I zipped it twice with password protected, but my yahoo mail still can detect the malware inside and preventing me from sending the mail. What can i do now? TQ.

Well, I don’t know what to tell you. The whole idea of using a password is so an av or other program can’t open it with out the pass word.

Are you creating the password before adding the files?

Answer, it can’t detect the malware file zipped and password protected, I believe it is only detecting a zip file and that is good enough for it to baulk. I would say it isn’t giving a specific malware name but some sort of suspicion because of password protected zip. You can try it your self, you can open the zip but you can’t extract the contents (required to scan) without the password.

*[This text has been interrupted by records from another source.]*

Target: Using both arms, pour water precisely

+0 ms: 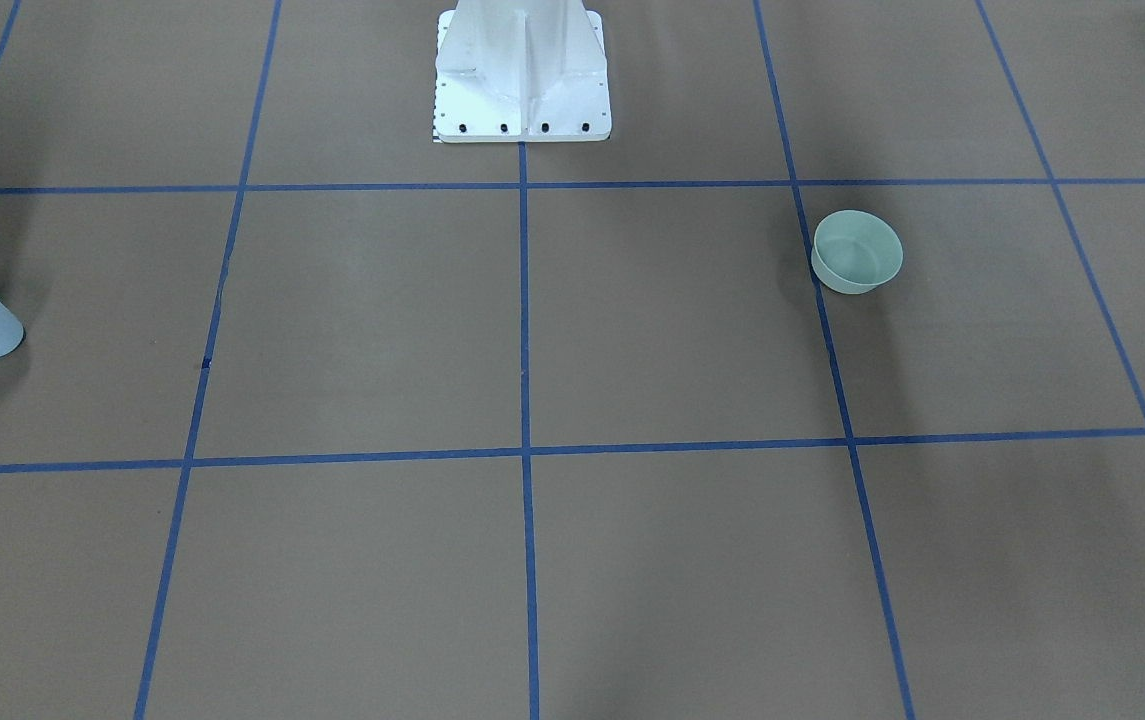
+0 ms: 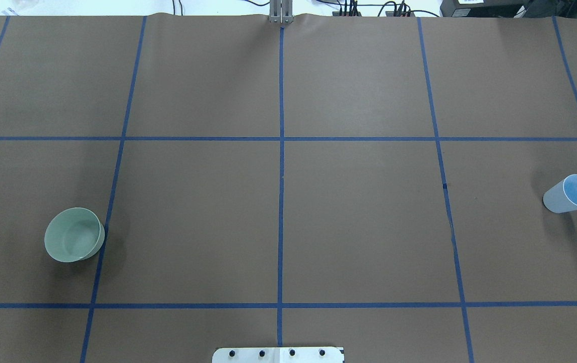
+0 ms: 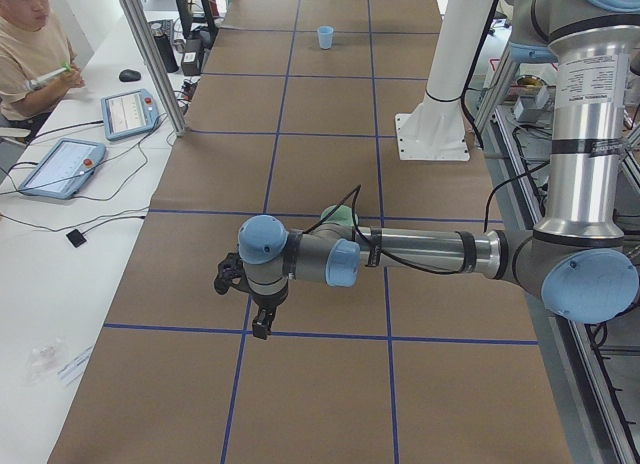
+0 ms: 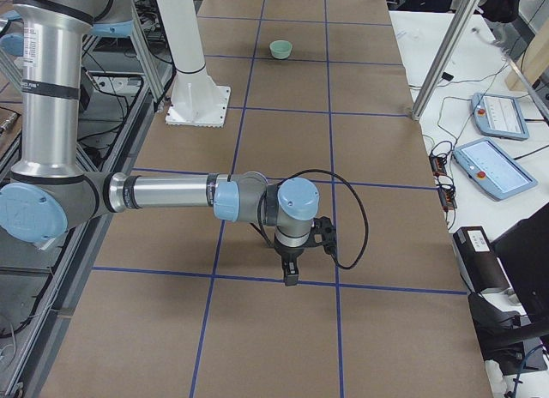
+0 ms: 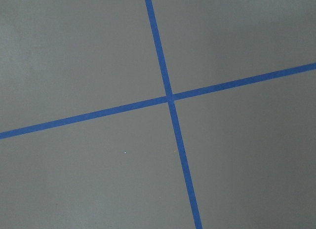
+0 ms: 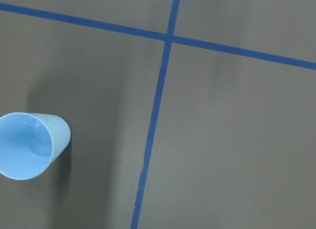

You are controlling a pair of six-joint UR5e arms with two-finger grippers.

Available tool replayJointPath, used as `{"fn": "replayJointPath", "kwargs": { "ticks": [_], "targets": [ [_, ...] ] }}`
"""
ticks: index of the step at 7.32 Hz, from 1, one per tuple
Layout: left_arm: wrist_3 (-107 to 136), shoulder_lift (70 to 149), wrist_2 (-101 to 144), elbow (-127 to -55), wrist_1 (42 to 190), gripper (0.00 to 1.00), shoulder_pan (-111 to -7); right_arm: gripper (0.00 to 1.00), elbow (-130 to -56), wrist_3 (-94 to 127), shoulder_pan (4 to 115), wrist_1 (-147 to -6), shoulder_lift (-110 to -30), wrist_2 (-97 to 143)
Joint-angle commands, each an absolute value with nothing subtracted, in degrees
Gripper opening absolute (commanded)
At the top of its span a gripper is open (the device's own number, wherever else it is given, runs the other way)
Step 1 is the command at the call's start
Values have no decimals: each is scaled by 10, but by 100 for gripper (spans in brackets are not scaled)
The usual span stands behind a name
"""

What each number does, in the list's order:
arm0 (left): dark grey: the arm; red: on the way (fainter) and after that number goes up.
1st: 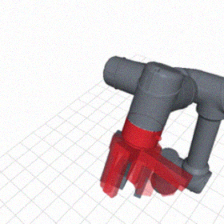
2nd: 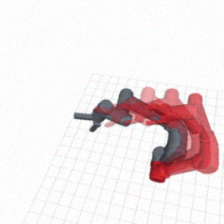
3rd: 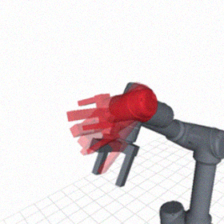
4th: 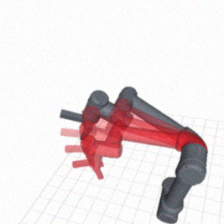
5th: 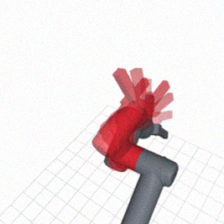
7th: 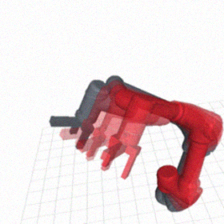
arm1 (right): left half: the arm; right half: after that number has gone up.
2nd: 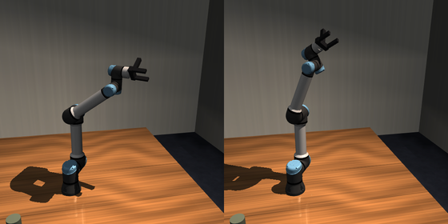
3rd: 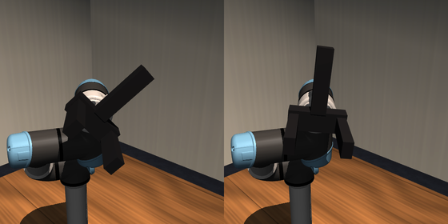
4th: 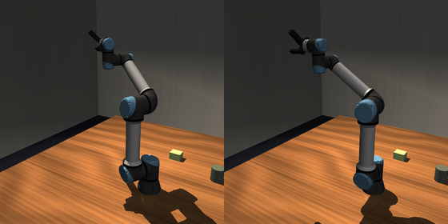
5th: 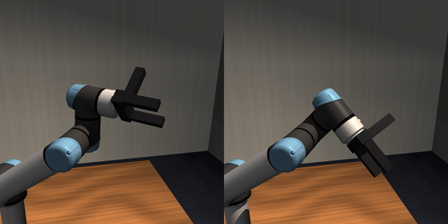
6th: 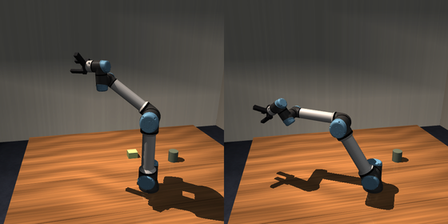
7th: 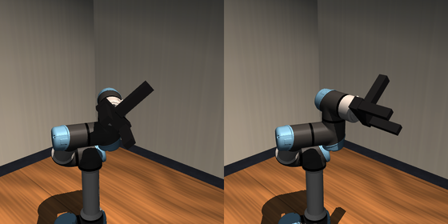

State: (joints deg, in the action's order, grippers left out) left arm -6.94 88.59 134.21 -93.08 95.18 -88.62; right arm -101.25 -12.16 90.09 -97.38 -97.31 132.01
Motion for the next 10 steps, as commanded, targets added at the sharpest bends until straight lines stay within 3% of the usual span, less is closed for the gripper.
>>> {"fn": "replayJointPath", "kwargs": {
  "ticks": [1,5,8,10],
  "targets": [
    [-69,886,1342,-932,952,100,-886,100,-1012,-121,901,-974,-973,1320],
    [-69,884,1343,-938,962,100,-886,100,-1019,-120,901,-973,-971,1322],
    [-66,882,1343,-936,1057,100,-886,100,-1021,-115,901,-973,-962,1323],
    [-64,885,1340,-933,1115,100,-886,100,-1017,-115,901,-902,-950,1322]
  ]
}}
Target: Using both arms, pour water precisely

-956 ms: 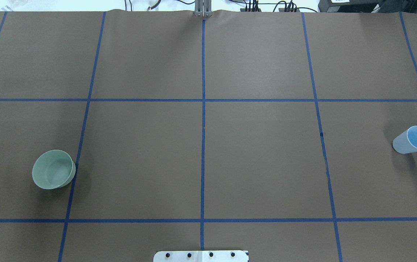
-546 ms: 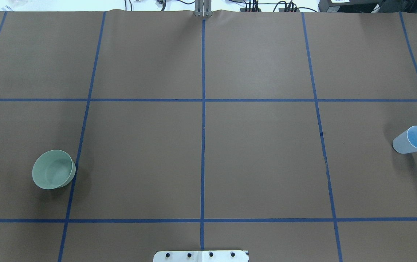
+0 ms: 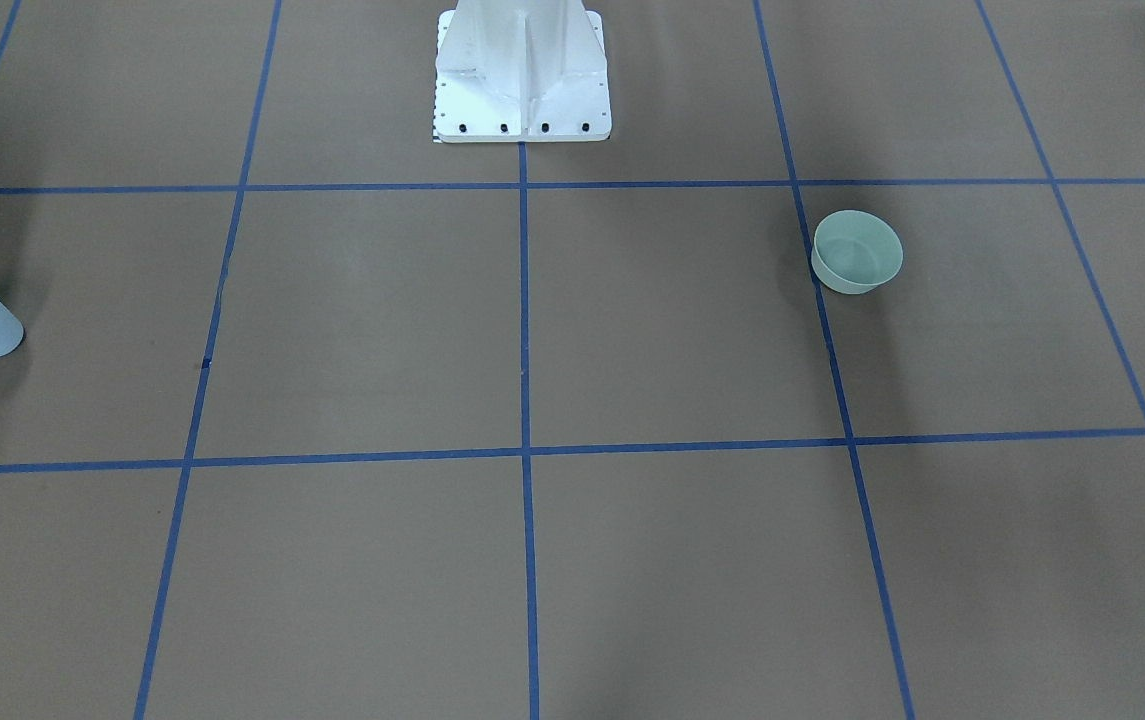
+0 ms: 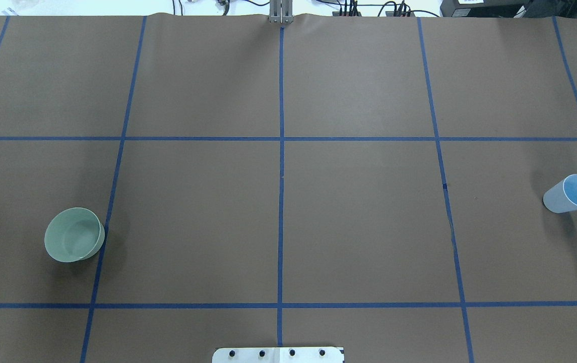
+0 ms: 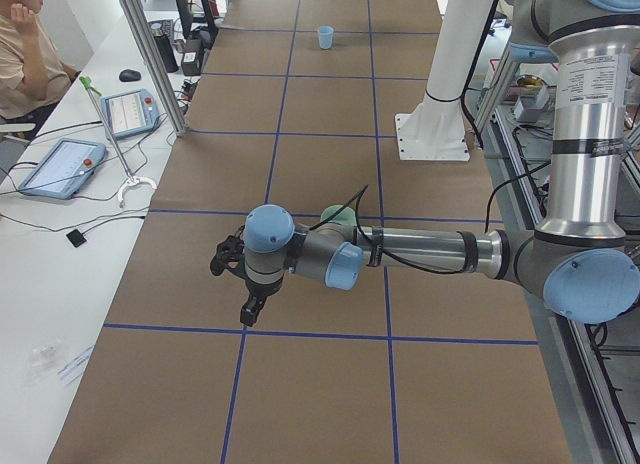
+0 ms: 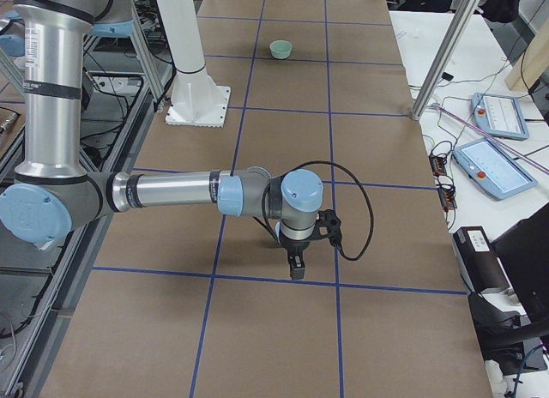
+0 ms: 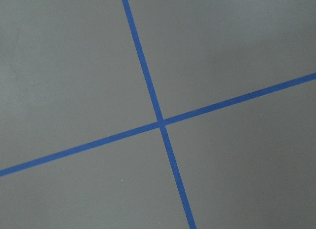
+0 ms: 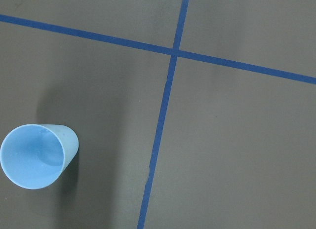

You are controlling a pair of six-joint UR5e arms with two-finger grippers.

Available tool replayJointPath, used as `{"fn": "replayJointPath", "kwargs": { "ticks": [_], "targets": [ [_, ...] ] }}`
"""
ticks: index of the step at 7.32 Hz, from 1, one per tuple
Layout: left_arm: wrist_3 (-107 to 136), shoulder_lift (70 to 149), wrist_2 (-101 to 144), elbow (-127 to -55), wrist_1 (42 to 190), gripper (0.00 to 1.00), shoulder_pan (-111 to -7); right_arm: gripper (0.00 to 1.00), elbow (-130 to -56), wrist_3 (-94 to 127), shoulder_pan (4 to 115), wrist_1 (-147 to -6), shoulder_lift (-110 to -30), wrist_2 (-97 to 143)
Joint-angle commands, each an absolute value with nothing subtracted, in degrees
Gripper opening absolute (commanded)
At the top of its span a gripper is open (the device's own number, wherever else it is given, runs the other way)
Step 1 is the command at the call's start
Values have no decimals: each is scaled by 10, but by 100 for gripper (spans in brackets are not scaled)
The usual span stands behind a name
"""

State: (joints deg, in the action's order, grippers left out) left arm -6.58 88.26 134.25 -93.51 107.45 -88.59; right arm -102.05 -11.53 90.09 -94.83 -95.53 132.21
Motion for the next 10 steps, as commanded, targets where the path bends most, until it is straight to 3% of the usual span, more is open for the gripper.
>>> {"fn": "replayJointPath", "kwargs": {
  "ticks": [1,5,6,10],
  "targets": [
    [-62,887,1340,-931,1144,100,-886,100,-1014,-113,901,-876,-954,1324],
    [-49,898,1376,-934,1189,100,-862,100,-1011,-113,902,-836,-961,1331],
    [-41,894,1390,-928,1199,100,-814,100,-1010,-113,902,-836,-965,1331],
    [282,864,1383,-942,1328,100,-706,100,-1005,-103,902,-836,-966,1331]
  ]
}}
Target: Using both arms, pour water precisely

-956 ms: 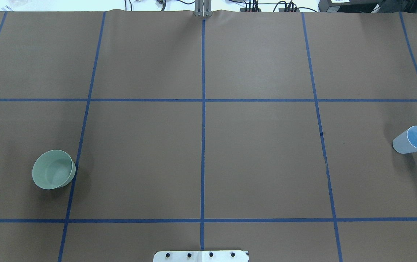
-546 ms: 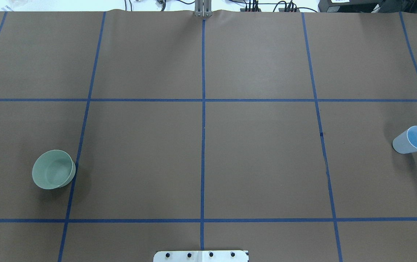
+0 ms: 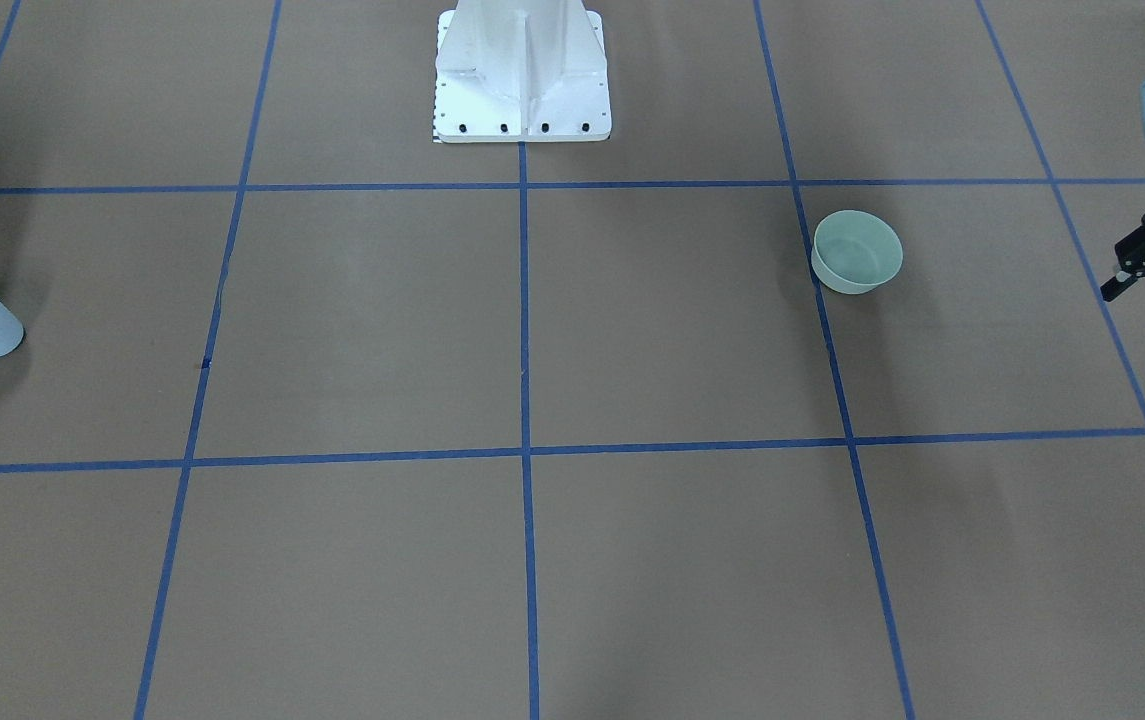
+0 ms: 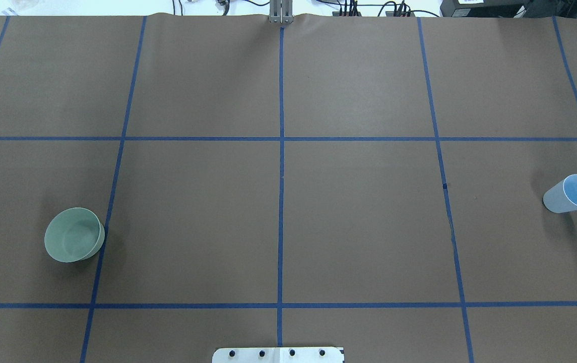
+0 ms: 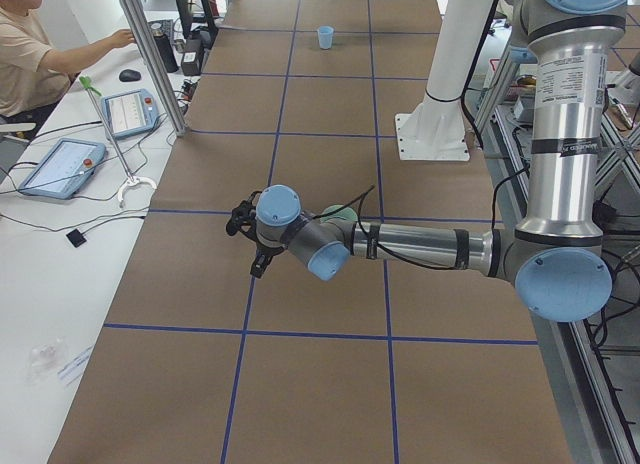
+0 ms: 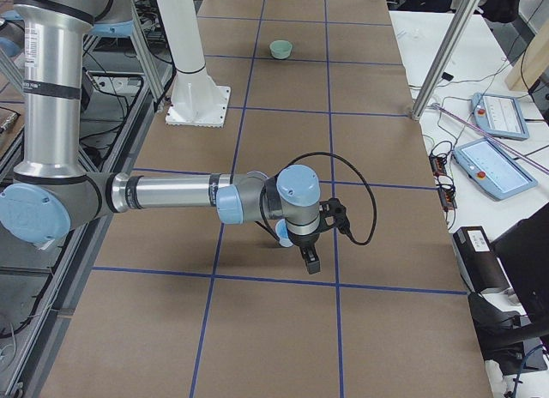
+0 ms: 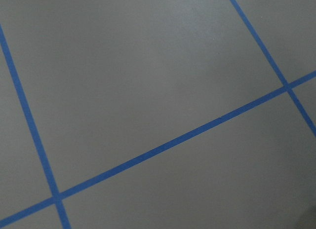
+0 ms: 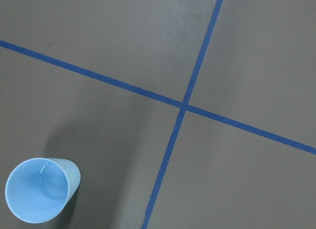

Yes it would be possible to use a password cracking program but that take processing power and time and both of those options are simply not going to be applied to email.

So what is the exact message text or post a screenshot ?

Or you could upload it (just the file) to a file sharing site where I will send it to avast.

• Rapidshare file upload (free) - http://rapidshare.com useful if you haven’t got an email client, or in your case being blocked.
• 4shared.com - free file sharing and storage - http://www.4shared.com/

That’s what’s puzzling. I take it he tried sending the zipped file.

Thanks again and sorry for the trouble i have caused. I upload my file to www.4shared.com. I try to use the email feature, though i am not sure Avast will receive that mail. The Url for the file is http://www.4shared.com/file/28101959/58aa08c1/undetected_malware_3.html
Thanks a lot.^^

Please just upload the file, not in its double zipped password protected form and without the password I can’t open it to extract the file to send to avast.